Tested at lunch today. Interesting results.

I installed CoD Warzone (which is free, relatively new, and constantly updated). I fired it up and immediately got UPnP requests/OPEN NAT.

Weird thing is, that ALSO fixed BO3 and WWII. They both instantly worked afterwards.

I can only guess, but they may all use some shared net code to access UPnP via the OS, which was updated by Warzone? Dunno.

Mystery somewhat solved. All 3 games working fine on Win 11 and behind a pfSense with this patch.

kevin.ruffus · May 23, 2022, 1:39 PM

Can confirm that the patch is at least part of resolving the issue, and that both the firewall and any system that will be using UPNP need to be rebooted in order for the fixes to take effect. I made multiple attempts reloading the filters and resetting the state tables with only rebooting the PC, resetting the NIC, etc, and only full reboots to both the PC and firewall worked.

I don't know if it's possible, but one thing that might help lessen the potential security issue with using UPNP would be to clear generated forwards after a certain amount of time of non-use. Just a thought.

Frisbee3713 · May 25, 2022, 9:45 PM

Finally UPnP seems to work as expected upon applying the system patch. No additional configuration required: static port, 1:1, hairpin, etc need not be enabled.

Unfortunately UPnP is still very broken in dual stack situations where clients presumably send UPnP requests from the IPv6 link local address. I suspect users who could not get it to work in this thread are probably using dual stack deployments. Disabling IPv6 on client will make UPnP work as it should. Apps that only support IPv4 work regardless in my testing.

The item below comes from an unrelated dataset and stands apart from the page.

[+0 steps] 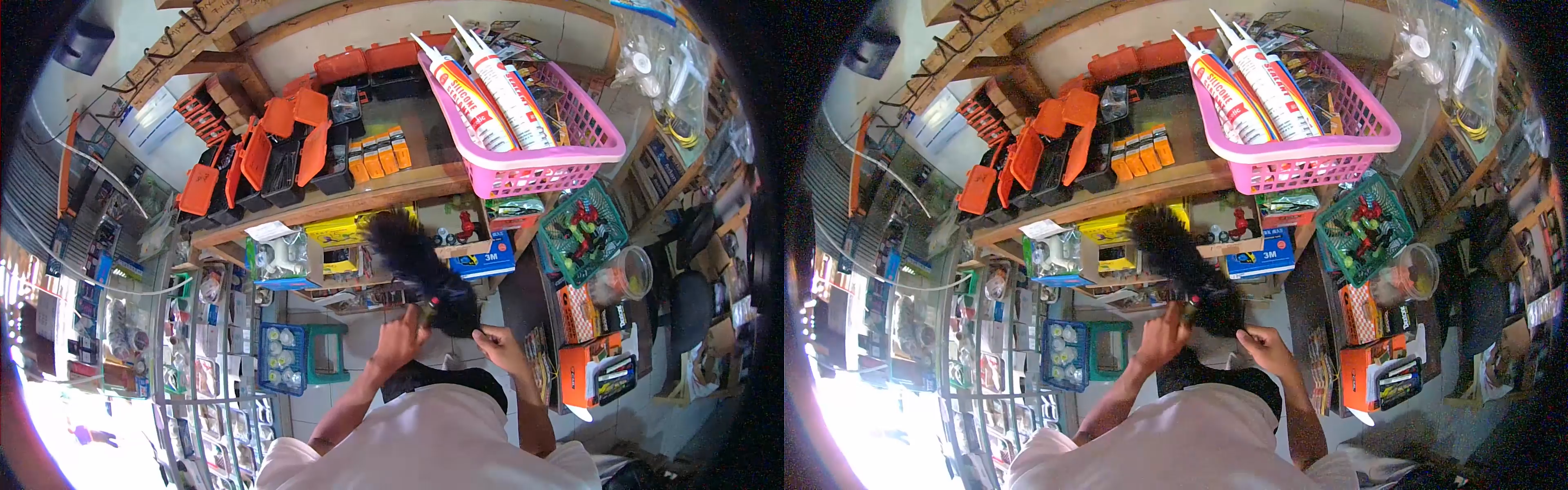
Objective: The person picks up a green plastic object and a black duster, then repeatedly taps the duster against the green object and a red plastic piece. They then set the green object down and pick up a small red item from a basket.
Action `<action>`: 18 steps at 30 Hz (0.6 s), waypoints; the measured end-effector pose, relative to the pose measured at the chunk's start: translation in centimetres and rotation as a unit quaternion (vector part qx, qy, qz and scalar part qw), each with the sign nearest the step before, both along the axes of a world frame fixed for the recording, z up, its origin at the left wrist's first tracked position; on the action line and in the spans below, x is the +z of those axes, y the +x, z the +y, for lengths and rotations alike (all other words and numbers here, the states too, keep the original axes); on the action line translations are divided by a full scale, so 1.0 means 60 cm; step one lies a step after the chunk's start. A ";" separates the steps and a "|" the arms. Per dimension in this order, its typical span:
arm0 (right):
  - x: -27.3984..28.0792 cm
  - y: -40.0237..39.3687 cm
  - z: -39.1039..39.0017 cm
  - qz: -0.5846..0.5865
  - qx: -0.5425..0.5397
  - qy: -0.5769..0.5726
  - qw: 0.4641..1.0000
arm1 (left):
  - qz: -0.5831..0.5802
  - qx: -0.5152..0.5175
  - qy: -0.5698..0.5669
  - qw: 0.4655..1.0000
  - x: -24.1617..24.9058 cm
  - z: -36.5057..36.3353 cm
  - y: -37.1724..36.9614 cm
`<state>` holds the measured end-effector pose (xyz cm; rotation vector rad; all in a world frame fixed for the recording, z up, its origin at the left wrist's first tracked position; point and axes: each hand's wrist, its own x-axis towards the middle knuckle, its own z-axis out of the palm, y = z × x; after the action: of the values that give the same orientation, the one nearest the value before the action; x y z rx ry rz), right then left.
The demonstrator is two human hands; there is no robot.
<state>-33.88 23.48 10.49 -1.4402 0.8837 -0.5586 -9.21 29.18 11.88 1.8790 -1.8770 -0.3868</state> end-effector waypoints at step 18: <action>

If only there was a way for miniupnpd to consider v6 GUA + v6 LL + v4 addresses as one entity and apply needed port forward and pinholes accordingly then all UPnP problems would be addressed for good?!

Thank you devs for this patch.

EDIT: There appears to be an issue where UPnP leases never expire: If not click ‘clear all session’ in web GUI port forward exist idefinitely. Should they not expire at some point?

jimp · May 26, 2022, 4:13 PM

Locking this as the core problem here is solved.

If you have an issue with UPnP in your specific environment with the fix in place, please start a new thread with the details.